Some participants felt very strongly about women being able to obtain the information they desire from medical ultrasound. Both Monique and Jamie, who were otherwise connected to the healthcare profession, were critical of the medical profession for what they felt was an

unnecessary withholding of information. Monique was highly critical of the medical profession for refusing to provide women with the information they desired. She posited,

I am a strong proponent of people having the information that they want out of healthcare. Like, I read this blog online where people were like, you know, mothers

shouldn’t be able to find out the sex of their baby because, you know - and they go into all these long arguments about abortion and child selection, and to me, that’s not the argument. The argument is, in what other scenario is it okay for, umm, somebody who wants information about their own health or the health of their child to be told, ‘I have the information, but you’re not allowed to have it’ by their healthcare provider? Never. I can’t think of another one. So why is it suddenly okay when it comes to pregnancy and your own children, that people find it okay to withhold that information?

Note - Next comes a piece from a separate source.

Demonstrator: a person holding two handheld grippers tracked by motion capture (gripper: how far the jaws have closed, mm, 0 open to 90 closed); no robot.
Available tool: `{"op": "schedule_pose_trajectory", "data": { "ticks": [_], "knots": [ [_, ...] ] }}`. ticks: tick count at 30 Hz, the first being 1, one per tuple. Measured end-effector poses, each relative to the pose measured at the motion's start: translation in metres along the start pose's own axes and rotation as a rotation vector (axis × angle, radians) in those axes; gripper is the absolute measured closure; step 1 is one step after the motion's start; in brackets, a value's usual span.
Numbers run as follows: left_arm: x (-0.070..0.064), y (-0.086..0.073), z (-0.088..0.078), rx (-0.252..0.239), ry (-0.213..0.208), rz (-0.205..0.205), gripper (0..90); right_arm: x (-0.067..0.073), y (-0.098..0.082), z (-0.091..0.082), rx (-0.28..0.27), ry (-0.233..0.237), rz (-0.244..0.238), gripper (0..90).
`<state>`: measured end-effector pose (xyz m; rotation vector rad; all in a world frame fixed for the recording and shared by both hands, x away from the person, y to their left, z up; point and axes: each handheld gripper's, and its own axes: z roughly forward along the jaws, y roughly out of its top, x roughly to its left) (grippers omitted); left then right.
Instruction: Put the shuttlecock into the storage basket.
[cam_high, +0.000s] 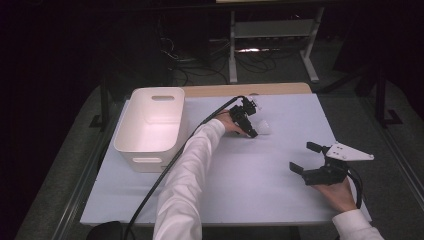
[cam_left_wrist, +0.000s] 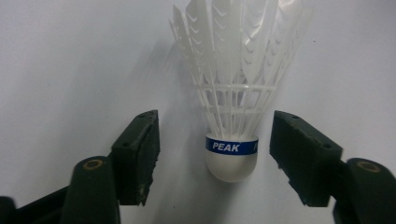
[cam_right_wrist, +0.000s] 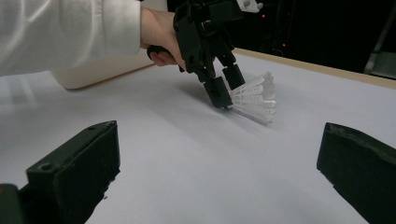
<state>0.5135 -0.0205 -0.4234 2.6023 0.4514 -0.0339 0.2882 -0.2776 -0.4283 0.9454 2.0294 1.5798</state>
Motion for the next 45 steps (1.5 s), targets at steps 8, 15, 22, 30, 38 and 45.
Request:
{"op": "schedule_pose_trajectory", "data": {
  "ticks": [8,15,22,30,38,45],
  "knots": [
    [0.001,-0.001,0.002,0.018,-0.026,0.014,54.9,0.000,0.000,0.000,0.000,-0.001,-0.005,0.0],
    [0.001,0.000,0.002,0.021,-0.042,0.030,64.6,0.000,0.000,0.000,0.000,-0.003,-0.001,0.0],
    [-0.001,0.002,-0.006,0.014,-0.030,0.037,64.6,0.000,-0.001,0.000,0.009,0.000,0.002,0.0],
    [-0.003,0.009,-0.025,-0.004,-0.015,0.041,64.6,0.000,-0.001,0.001,0.006,0.002,-0.003,0.0],
    [-0.008,0.015,-0.044,-0.018,-0.008,0.049,64.5,0.000,0.000,0.001,0.002,0.001,-0.008,0.0],
    [-0.016,0.017,-0.061,-0.032,-0.012,0.044,64.4,0.000,0.000,0.001,0.004,0.004,-0.010,0.0]
  ]
}}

For Monique, an awareness that healthcare providers have access to information, and thus

control over disseminating it, presents a major issue in terms of patient rights. She clearly viewed sex determination as diagnostic information that should be made available to those who desire it. Monique touched on the major argument against radiologists and ultrasound technicians

providing fetal sex information to women, which is that it makes possible sex selective abortion. This argument has led numerous medical and governmental institutions to condemn the practice of releasing sex information to women and families prior to 20 weeks gestation, which is the legal cutoff in Canada for women to obtain non-medically indicated abortions (Health Canada, 2003; Weir, 2006). It is clear that, for Monique, this was not an acceptable argument. She viewed the larger issue as women being given a choice in terms of information regarding their health and the health of their children.

Although Jamie did not wish to find out the sex of her fetus prior to birth, she felt strongly that those who did should be given that information without question. Her concern had more to do with her ability to view her fetus via ultrasound, on demand. Because she had experienced fertility issues and became connected to online networks of women with similar experiences, Jamie had come to expect a certain number of ultrasounds. After becoming pregnant naturally, she found out she would only receive two routine medical ultrasounds. She explained,

This was predominantly from the fertility website...those women tended to talk about a lot of ultrasounds, right? And so when I went - and I ended up with a midwife - and I’m like, really? Two ultrasounds? That’s it? Like, I was kind of disappointed that I wouldn’t get to see my baby every month, like, what do you mean? And so when I found out that I could pay for, and have this option, I said “Well, why not?”

Jamie’s concern was not necessarily for specific medical information, but for the opportunity to see her fetus via ultrasound. Because elective ultrasounds are not available through the

healthcare system, Jamie was happy to discover that the option existed for her as a consumer.

The above responses indicate that participants felt distanced from medical decision making. A lack of control over the experience of ultrasound and the information provided, promoted

participants to seek out a consumer alternative. The framing of elective ultrasound as a consumer alternative to prenatal ultrasound in medical settings will be discussed in the following chapter.